マルタン芸術広場事件 第十話
クロエは平手打ちをしてきたのだ。彼女は怒りに肩を上下させて俺を見下ろしている。
「殺さないのは結構です! 敵に情けをかけるのも結構! ですが、兵士は命令に従う! 責任も上が取る! 彼らは死ぬ覚悟できています! 誰が撃ったのかは知りませんが、その人たちも命令に従っているだけなのです! あの人はあなたが殺したのではない! アニエスさんを助けたいのではないのですか!?」
これまで道化ぶった笑顔やユリナにぼろきれにされたときの苦悶の表情などを見てきた。しかし、どれも薄い表情であり、どこかに虚があった。
クロエの剣幕とその言葉はどれも鬼気迫るものがあり、これまで見たことも無いようなほどに感情がこもっていた。
俺は驚いて硬直してしまった。
今度は呆然としている俺の胸ぐらを持ち上げると「そんなようでは誰も助けられませんよ! しっかりしてください!」と喝を入れてきた。
クロエの言うとおりではある。
だが、誰も殺さないと、マゼルソン法律省長官を撃ってから誰が攻撃したものであっても誰も死なせないとさらに強く心に誓ったにもかかわらず、こんなにあっさりと破る事になるとは思いも寄らなかった。
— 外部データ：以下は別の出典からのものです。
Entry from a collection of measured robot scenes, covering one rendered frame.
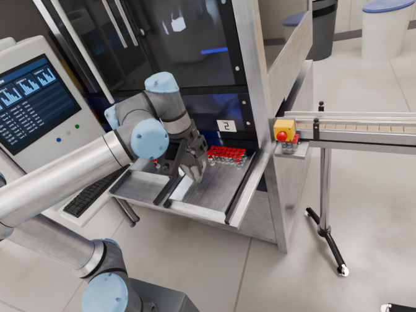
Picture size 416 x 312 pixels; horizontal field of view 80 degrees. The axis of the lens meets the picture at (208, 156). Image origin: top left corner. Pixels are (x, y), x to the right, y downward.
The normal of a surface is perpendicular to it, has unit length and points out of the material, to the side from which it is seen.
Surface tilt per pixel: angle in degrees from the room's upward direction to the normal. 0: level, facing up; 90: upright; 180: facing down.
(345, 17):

確かに、亡命政府軍が俺たちを殺すつもりで待ち構えている所へ飛び込んでいって、こちらが誰一人も殺さずにアニエスを救出しようというのは甘い考えであることは薄々どこかで分かっていた。
どこかで意地になっていたのだ。意地で生まれた行動力はその実ただのヤケクソなのだ。
ただのヤケクソでしか行動できない自分が途端に情けなくなった。そして、それに気がつけば気がつくほどに自分の中の熱が冷めていくのを感じる。
このままでは本当にアニエスを助けられない。助けられなければマゼルソン法律省長官は俺がただ無駄に殺しただけになってしまう。
これは“戦争”なのだ。
一体、何度目の自覚だろうか。それでもまだ俺は“戦争”だと自覚出てきていなかった。
狂気は常に変質する。何度自覚してもそれは再び幻になる。
俺はまだ治癒魔法を掛けに行こうとしている膝を思いきり叩いた。ありがたいことにすぐに切り替えられるほどには成長、ただ麻痺していた。北公で負傷した兵士を治療していたことも無駄では無かったのだ。
「切り替えが早くなりましたね。成長したようですね」とクロエは表情なく俺の腕を掴み、持ち上げてくれた。
「黙ってろ、クソ眼鏡」
捕まっていた手を一度強く握り返してやった。
「ところで、なんでこの事態にスヴェルフが混じっているでしょうね?」とクロエは晴れ始めた煙の方を睨みつけた。
追うようにそちらに目をやると、もはやむしろいない方が自然な男がそこに立っていた。そう言う状況は慣れるどころか、飽き始めている。それさえも通り越して誰がいても驚きはしないが、こいつはいないと不自然だ。。